Mountain States

Just Fracking Wrong: Colo. Task Force Leader Undermines Her Credibility

The co-chair of Colorado’s oil and gas task force, La Plata County Commissioner Gwen Lachelt, has falsely claimed that banning hydraulic fracturing “does not mean a ban on oil and gas development.”

The claim undermines the credibility of Lachelt, who spent more than a decade working for an oil and gas opposition group before seeking elected office, and calls into question the sources of information she’s using to shape the future of one of Colorado’s critical industries. Task force members have heard from state regulators, local officials and experts from inside and outside the oil and gas industry, but anti-energy activist groups have also been waging a political campaign to pressure and mislead the panel.

One of the subjects examined by the task force has been the compensation owed to mineral rights holders if government action – such as a hydraulic fracturing ban – blocks them from developing the oil and natural gas they own. Just in Boulder County, where national “ban fracking” groups have aggressively campaigned for years, those mineral rights could be worth as much as $1 billion, according to an estimate from the National Association of Royalty Owners.

To avoid talking about these costs, activist groups falsely claim that banning hydraulic fracturing – a routine process which opens tiny cracks in deep underground rock formations to release the oil and natural gas trapped inside – does not block the development of these energy resources. And in a recent interview with the Durango Herald, Lachelt repeated these activist talking points:

“A ban on fracking does not mean a ban on oil and gas development … It just means the actual fracking process itself.”
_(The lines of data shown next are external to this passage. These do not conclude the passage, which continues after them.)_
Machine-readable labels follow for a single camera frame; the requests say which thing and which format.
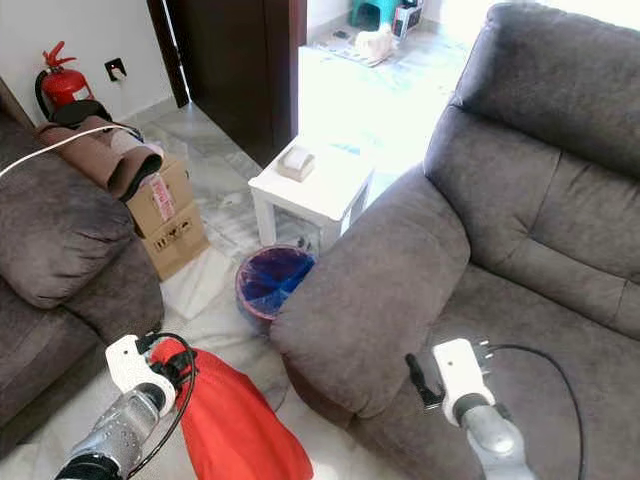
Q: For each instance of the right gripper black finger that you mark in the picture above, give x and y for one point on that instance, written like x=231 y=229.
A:
x=415 y=372

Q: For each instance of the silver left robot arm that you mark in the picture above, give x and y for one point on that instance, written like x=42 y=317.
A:
x=120 y=435

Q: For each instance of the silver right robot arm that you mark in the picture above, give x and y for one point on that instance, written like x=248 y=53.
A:
x=500 y=445

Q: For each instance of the dark grey fabric sofa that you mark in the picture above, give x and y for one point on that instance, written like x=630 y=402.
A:
x=530 y=210
x=60 y=230

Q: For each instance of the purple round bin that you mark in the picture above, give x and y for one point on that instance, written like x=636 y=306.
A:
x=272 y=280

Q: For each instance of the cardboard box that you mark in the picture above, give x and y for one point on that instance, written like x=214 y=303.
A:
x=175 y=235

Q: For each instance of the white side table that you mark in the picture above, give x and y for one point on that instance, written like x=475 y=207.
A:
x=320 y=190

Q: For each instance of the brown rolled cushion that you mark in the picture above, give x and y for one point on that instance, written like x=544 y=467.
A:
x=105 y=155

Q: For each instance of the beige tissue box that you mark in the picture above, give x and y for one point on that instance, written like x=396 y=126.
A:
x=295 y=163

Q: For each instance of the black flat object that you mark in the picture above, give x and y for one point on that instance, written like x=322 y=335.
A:
x=82 y=112

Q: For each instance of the red fire extinguisher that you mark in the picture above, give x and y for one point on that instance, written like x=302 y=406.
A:
x=65 y=88

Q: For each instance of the dark brown wooden door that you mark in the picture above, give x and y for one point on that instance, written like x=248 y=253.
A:
x=240 y=70

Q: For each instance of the white black small appliance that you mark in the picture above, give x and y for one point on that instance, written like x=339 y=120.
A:
x=408 y=18

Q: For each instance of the teal plastic stool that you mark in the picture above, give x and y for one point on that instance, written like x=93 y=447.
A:
x=372 y=12

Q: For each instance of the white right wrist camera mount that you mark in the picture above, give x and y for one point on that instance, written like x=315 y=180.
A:
x=460 y=370

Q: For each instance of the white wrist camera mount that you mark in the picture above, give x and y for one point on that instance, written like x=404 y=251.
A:
x=128 y=365
x=460 y=370

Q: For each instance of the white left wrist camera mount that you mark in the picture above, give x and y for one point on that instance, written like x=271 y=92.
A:
x=128 y=365

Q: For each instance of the black wall socket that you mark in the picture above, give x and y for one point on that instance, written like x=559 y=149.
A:
x=115 y=69

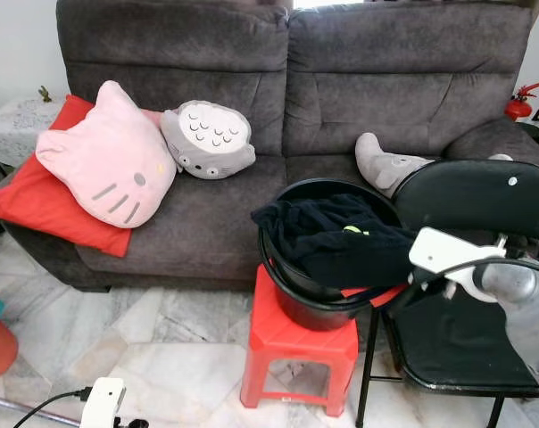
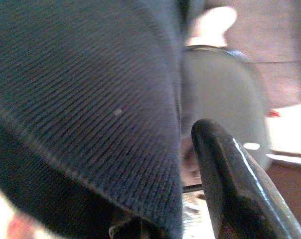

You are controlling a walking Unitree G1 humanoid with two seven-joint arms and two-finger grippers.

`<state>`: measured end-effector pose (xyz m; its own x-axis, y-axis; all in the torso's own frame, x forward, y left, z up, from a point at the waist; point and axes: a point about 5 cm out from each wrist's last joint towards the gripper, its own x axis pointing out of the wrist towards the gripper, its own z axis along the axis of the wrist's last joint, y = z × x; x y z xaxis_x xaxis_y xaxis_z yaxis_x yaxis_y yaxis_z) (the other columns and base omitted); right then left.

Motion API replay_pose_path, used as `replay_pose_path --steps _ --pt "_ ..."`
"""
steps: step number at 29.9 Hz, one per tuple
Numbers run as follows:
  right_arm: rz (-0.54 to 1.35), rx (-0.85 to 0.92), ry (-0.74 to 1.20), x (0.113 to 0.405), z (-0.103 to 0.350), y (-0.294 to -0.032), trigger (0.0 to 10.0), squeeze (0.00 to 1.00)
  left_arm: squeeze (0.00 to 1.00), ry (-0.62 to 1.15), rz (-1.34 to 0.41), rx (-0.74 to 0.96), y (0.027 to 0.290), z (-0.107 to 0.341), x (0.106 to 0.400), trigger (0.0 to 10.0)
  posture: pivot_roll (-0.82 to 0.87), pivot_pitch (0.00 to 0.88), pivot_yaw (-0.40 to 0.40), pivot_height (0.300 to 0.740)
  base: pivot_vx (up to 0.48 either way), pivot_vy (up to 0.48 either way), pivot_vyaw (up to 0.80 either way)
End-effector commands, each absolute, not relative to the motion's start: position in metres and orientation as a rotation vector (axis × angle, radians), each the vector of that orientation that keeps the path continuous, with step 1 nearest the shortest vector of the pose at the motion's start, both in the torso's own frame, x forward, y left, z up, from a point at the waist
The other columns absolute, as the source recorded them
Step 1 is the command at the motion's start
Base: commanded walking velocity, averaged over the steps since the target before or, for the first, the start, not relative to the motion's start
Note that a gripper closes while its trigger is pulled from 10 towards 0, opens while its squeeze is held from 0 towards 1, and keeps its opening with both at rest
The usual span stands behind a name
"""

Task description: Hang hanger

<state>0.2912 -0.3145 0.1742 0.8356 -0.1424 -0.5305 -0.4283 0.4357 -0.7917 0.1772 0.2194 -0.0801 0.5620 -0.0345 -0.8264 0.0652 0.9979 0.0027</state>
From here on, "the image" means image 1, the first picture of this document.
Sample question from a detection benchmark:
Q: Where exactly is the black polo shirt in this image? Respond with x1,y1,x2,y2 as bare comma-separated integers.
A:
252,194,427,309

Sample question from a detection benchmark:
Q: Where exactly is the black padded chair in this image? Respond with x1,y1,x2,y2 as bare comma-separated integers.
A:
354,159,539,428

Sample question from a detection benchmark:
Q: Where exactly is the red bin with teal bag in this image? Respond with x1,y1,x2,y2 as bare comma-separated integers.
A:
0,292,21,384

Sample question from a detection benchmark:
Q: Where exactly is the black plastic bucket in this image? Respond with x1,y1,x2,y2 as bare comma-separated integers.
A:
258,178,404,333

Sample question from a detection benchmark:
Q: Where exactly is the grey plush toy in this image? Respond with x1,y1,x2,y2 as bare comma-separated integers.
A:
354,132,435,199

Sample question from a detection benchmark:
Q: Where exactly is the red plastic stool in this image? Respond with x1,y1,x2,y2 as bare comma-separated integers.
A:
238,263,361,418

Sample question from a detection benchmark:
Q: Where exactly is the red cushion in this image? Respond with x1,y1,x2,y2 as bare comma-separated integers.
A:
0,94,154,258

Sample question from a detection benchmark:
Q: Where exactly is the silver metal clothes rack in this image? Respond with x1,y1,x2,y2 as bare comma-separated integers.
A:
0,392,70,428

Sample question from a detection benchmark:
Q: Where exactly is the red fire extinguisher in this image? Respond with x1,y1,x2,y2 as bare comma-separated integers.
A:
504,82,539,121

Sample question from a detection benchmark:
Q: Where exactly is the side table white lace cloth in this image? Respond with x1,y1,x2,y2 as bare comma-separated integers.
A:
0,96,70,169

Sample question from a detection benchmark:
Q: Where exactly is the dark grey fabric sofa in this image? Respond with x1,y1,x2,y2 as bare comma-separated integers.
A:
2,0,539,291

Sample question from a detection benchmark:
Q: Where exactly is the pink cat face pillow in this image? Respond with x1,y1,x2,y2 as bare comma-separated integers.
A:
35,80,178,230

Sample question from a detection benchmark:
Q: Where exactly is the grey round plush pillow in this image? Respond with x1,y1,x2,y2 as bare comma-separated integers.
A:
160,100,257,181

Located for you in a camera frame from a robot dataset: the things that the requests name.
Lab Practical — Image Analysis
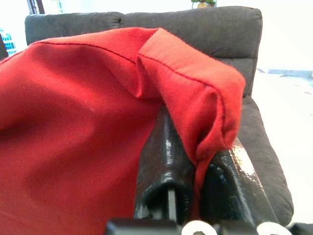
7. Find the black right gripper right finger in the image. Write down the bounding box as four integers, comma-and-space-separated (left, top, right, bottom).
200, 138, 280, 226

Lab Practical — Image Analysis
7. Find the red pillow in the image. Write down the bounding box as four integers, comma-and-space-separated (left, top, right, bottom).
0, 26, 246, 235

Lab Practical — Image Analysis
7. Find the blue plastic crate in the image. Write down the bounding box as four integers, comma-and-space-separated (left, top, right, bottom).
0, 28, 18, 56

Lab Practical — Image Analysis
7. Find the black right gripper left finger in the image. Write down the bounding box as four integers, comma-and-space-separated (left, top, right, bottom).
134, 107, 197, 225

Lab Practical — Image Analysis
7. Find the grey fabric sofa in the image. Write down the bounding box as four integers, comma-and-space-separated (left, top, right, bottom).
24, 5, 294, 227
Lachelt should know better. In 2011, the State Review of Oil and Natural Gas Environmental Regulations (STRONGER) conducted a review of Colorado’s hydraulic fracturing regulatory program. At the time, Lachelt worked for the activist group Earthworks, which was an official observer of the Colorado review and even has a seat on the STRONGER board. Besides concluding the Colorado hydraulic fracturing program is “well managed and professional,” the STRONGER review also found:

“Hydraulic fracturing has occurred in Colorado since 1947. Nearly all active wells in Colorado have been hydraulically fractured.”

That’s consistent across the country, according to both the Interstate Oil and Gas Compact Commission and the Ground Water Protection Council:

“Over 90 percent of the wells drilled in the United States use the hydraulic fracturing process.”

For this reason, the state’s top oil and gas regulator Matt Lepore has said:

“[A] ban on fracking is really a ban on drilling.”

Colorado Gov. John Hickenlooper (D), who created the oil and gas task force and named Lachelt as co-chair, says the agenda of “ban fracking” activists violates state and federal constitutional protections, including the Fifth Amendment, which stipulates private property cannot be taken for public use “without just compensation.” As the governor explained to National Journal:

“Our state’s Constitution guarantees the right to access those minerals. If you’re going to ban fracking, you’re saying people can’t get access to their mineral rights. Historically, when the government does that, there is some compensation. At some level it’s a takings under the Fifth Amendment.”

The facts couldn’t be clearer, which is why Vital for Colorado – a coalition of business leaders that supports the state’s critical energy industry – strongly criticized Lachelt for claiming that a hydraulic fracturing ban does not constitute a ban on energy production. As the group wrote in a letter to the Durango Herald:

“This statement shows an alarming lack of understanding about gas and oil operations, and we want to correct it. In fact, more than 90 percent of the wells drilled in the United States and Colorado rely on hydraulic fracturing…

Without fracking, there is no American energy revolution.”

Soon after the task force was formed, Energy In Depth warned that the misinformation campaign of millionaire Boulder Congressman Jared Polis and national anti-energy groups like Food & Water Watch wasn’t going away, even after the withdrawal of their statewide ballot measures targeting Colorado’s oil and gas industry. It was our hope that the members of the task force were ready, willing and able to sort fact from fiction under some immense political pressure, because anti-energy groups – backed by millionaires and billionaires – were bringing the fight to them.

For that reason, it’s deeply disappointing that the false talking points of activists who oppose oil and gas development are being repeated and endorsed by the co-chair of the oil and gas task force.